▶ Work to be completed
Each line of the listing where "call" appears should be reported.

============

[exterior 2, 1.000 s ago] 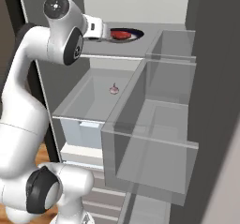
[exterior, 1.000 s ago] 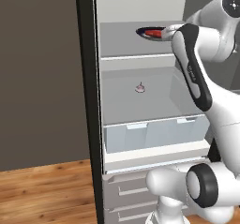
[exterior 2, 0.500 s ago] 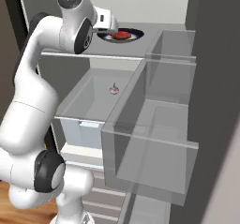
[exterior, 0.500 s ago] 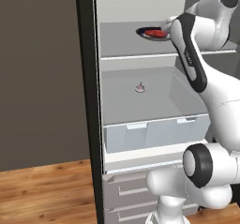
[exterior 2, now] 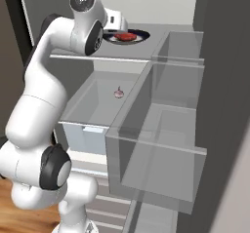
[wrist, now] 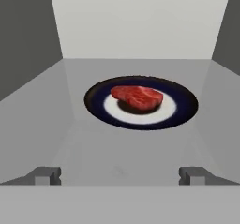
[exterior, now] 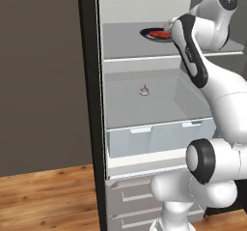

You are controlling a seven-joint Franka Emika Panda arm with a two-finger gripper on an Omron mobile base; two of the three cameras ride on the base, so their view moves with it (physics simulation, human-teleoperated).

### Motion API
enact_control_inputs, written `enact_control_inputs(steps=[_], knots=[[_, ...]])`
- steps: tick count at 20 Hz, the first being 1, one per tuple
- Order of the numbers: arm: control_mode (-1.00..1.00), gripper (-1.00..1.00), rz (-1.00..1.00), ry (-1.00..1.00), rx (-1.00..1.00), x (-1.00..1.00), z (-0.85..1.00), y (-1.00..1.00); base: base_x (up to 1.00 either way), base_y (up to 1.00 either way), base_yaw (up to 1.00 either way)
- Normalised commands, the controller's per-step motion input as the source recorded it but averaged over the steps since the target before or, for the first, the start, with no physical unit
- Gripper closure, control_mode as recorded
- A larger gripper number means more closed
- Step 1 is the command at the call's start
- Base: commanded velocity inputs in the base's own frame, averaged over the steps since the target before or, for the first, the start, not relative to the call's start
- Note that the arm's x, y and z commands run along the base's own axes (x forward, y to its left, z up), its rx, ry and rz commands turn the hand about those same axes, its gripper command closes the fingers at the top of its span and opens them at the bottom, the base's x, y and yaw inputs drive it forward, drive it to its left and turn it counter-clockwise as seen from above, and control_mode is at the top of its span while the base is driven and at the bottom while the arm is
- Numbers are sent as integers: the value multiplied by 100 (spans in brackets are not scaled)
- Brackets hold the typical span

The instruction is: Transport the steak from the fridge to the microwave and turn on the microwave.

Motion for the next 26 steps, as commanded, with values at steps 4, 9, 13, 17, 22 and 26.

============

▶ The answer
- Step 1 is the command at the call's start
- Base: commanded velocity inputs in the base's own frame, averaged over the steps since the target before or, for the first, the start, not relative to the call's start

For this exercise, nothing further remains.